> [YOUR ASSIGNMENT]:
Every line below from the one containing "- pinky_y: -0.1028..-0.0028" through the one containing "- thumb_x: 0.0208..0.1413" must be transcribed exactly. Omit all lines outside that stretch.

> [THE DATA]:
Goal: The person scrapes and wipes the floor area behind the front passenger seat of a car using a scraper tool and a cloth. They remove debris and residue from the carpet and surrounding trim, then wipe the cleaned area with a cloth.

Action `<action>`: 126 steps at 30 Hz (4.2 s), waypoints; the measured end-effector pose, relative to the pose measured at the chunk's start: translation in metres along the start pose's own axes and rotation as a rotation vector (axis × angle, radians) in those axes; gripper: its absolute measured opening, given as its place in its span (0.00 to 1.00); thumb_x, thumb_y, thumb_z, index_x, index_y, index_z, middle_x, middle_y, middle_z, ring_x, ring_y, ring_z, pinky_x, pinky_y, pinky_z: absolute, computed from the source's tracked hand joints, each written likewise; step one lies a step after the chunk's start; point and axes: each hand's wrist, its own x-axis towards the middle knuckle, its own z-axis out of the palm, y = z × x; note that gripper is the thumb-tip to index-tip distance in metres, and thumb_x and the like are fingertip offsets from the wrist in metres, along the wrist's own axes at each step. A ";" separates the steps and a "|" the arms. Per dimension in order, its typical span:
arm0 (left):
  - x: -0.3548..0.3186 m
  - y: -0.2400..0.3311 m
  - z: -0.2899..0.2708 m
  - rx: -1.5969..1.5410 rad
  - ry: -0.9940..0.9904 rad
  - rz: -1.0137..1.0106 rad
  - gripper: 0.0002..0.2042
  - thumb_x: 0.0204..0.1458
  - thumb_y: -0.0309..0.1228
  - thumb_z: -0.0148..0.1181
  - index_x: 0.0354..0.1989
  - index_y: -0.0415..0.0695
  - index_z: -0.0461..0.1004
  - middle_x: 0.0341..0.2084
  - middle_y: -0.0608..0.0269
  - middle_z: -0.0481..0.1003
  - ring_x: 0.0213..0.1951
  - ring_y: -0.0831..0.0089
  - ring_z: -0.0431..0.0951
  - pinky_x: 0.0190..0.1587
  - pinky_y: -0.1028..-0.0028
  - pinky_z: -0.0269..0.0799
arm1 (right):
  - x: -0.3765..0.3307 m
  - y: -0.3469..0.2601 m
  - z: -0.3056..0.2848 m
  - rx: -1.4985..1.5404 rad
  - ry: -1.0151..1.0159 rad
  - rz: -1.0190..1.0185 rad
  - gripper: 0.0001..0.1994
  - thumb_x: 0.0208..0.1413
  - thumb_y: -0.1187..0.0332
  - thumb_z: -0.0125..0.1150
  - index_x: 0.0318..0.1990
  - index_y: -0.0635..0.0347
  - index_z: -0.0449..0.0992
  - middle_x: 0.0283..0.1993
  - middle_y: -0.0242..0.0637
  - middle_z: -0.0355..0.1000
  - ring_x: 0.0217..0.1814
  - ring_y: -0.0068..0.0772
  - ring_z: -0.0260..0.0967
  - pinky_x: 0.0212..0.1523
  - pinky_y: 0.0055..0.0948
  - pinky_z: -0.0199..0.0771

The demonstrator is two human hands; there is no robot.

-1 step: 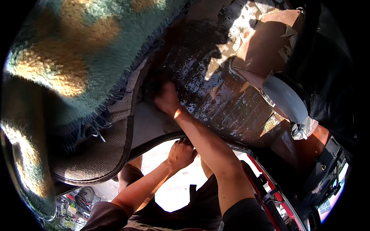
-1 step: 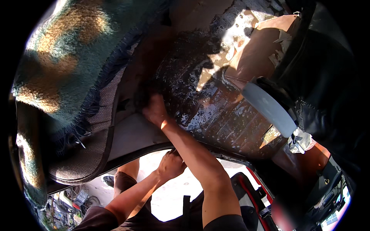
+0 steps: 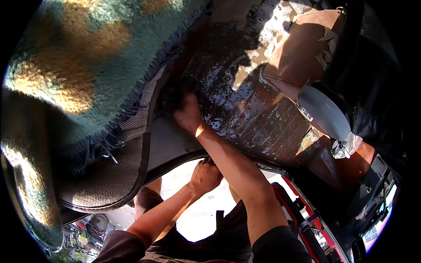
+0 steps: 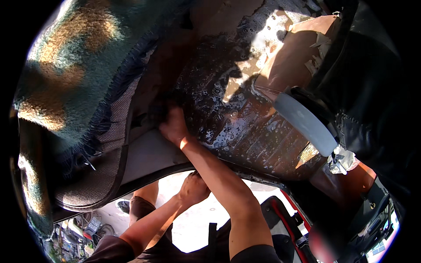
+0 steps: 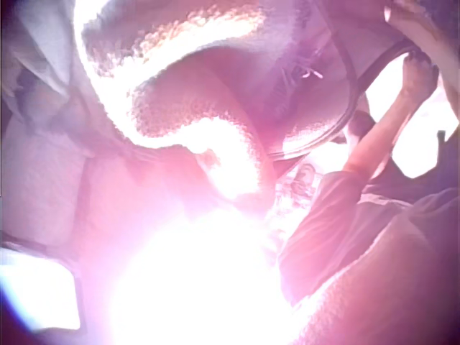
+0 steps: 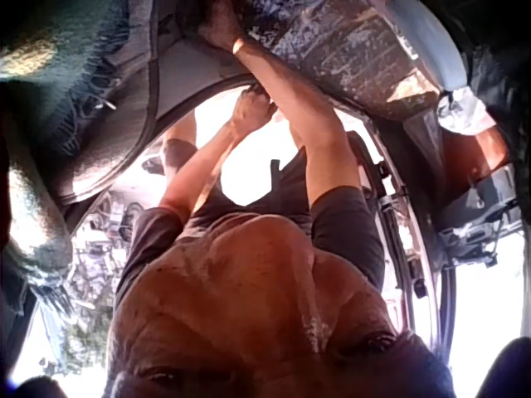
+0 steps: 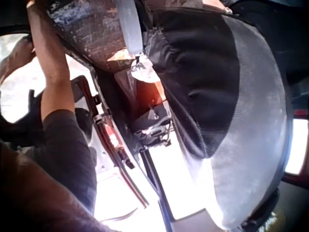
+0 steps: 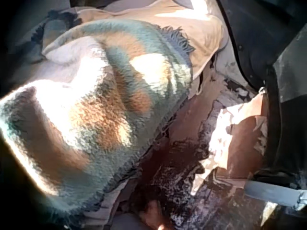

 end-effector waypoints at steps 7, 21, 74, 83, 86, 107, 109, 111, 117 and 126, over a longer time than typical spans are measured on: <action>0.004 -0.001 0.010 -0.006 0.080 0.022 0.14 0.51 0.31 0.63 0.42 0.34 0.77 0.38 0.43 0.78 0.43 0.49 0.79 0.48 0.57 0.74 | 0.148 -0.097 -0.055 0.203 0.451 -0.329 0.12 0.53 0.80 0.63 0.45 0.71 0.75 0.38 0.38 0.77 0.38 0.25 0.72 0.41 0.24 0.72; 0.008 0.001 -0.001 0.017 -0.011 -0.026 0.19 0.57 0.37 0.60 0.51 0.36 0.73 0.45 0.39 0.78 0.46 0.47 0.79 0.49 0.56 0.76 | 0.026 -0.032 -0.017 -0.407 0.000 -0.180 0.19 0.40 0.77 0.66 0.44 0.65 0.73 0.42 0.52 0.73 0.45 0.57 0.74 0.44 0.42 0.75; 0.013 -0.003 -0.009 -0.012 -0.010 -0.054 0.23 0.59 0.40 0.58 0.57 0.35 0.69 0.46 0.37 0.77 0.50 0.43 0.78 0.55 0.53 0.72 | 0.129 0.000 -0.198 -1.162 0.577 -0.276 0.18 0.52 0.69 0.63 0.51 0.66 0.77 0.52 0.52 0.74 0.56 0.60 0.67 0.68 0.51 0.58; 0.018 0.001 -0.012 -0.044 -0.044 -0.045 0.24 0.60 0.40 0.57 0.58 0.35 0.68 0.48 0.36 0.76 0.51 0.42 0.77 0.56 0.53 0.72 | 0.214 -0.042 -0.231 -1.239 0.676 -0.225 0.15 0.53 0.72 0.59 0.47 0.72 0.73 0.53 0.53 0.72 0.56 0.56 0.67 0.58 0.45 0.68; 0.017 -0.001 -0.010 -0.042 -0.043 -0.039 0.24 0.60 0.40 0.57 0.58 0.35 0.68 0.48 0.35 0.76 0.51 0.41 0.77 0.56 0.53 0.71 | 0.197 -0.038 -0.215 -1.354 0.618 -0.226 0.13 0.51 0.74 0.57 0.44 0.71 0.75 0.49 0.52 0.74 0.53 0.53 0.69 0.55 0.44 0.69; 0.015 0.001 -0.011 -0.019 -0.053 -0.075 0.24 0.59 0.40 0.58 0.57 0.35 0.68 0.48 0.37 0.76 0.51 0.43 0.77 0.55 0.54 0.72 | 0.166 -0.051 -0.207 -1.164 0.647 -0.192 0.11 0.52 0.68 0.64 0.40 0.66 0.78 0.42 0.60 0.74 0.41 0.63 0.74 0.44 0.51 0.73; 0.013 -0.004 -0.005 -0.015 -0.033 -0.052 0.24 0.58 0.40 0.59 0.56 0.35 0.68 0.48 0.37 0.76 0.51 0.43 0.77 0.55 0.53 0.72 | 0.126 -0.056 -0.178 -1.168 0.610 -0.221 0.15 0.55 0.69 0.63 0.47 0.67 0.72 0.45 0.59 0.73 0.44 0.64 0.73 0.45 0.51 0.73; 0.011 -0.009 -0.004 -0.014 -0.030 -0.057 0.23 0.58 0.40 0.59 0.55 0.34 0.69 0.48 0.37 0.76 0.51 0.44 0.77 0.55 0.53 0.72 | 0.064 -0.047 -0.144 -1.099 0.430 -0.134 0.16 0.54 0.73 0.63 0.49 0.67 0.69 0.46 0.57 0.70 0.47 0.63 0.70 0.47 0.51 0.71; 0.014 0.000 -0.010 -0.054 -0.096 -0.087 0.23 0.58 0.40 0.59 0.55 0.34 0.69 0.48 0.37 0.76 0.51 0.43 0.77 0.55 0.53 0.72 | -0.054 0.000 -0.120 -1.167 -0.114 -0.193 0.16 0.45 0.77 0.63 0.44 0.65 0.73 0.43 0.50 0.66 0.47 0.56 0.67 0.46 0.48 0.71; 0.015 -0.002 -0.009 -0.020 -0.047 -0.041 0.23 0.59 0.40 0.58 0.56 0.35 0.69 0.48 0.35 0.76 0.50 0.42 0.77 0.55 0.54 0.73 | 0.183 -0.023 -0.232 -1.364 0.605 -0.247 0.11 0.56 0.70 0.59 0.44 0.65 0.78 0.47 0.51 0.72 0.54 0.54 0.68 0.53 0.44 0.71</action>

> [RESULT]:
  - pinky_y: -0.1028..-0.0028
  - pinky_z: -0.0269..0.0799
arm1 (right):
  - x: -0.3765..0.3307 m
  - y: -0.3469..0.2601 m
  - z: -0.3056..0.2848 m
  - rx: -1.4985..1.5404 rad
  - ry: -1.0151..1.0159 rad
  - rz: -1.0190..1.0185 rad
  - gripper: 0.0001..0.1994
  - thumb_x: 0.0208..0.1413

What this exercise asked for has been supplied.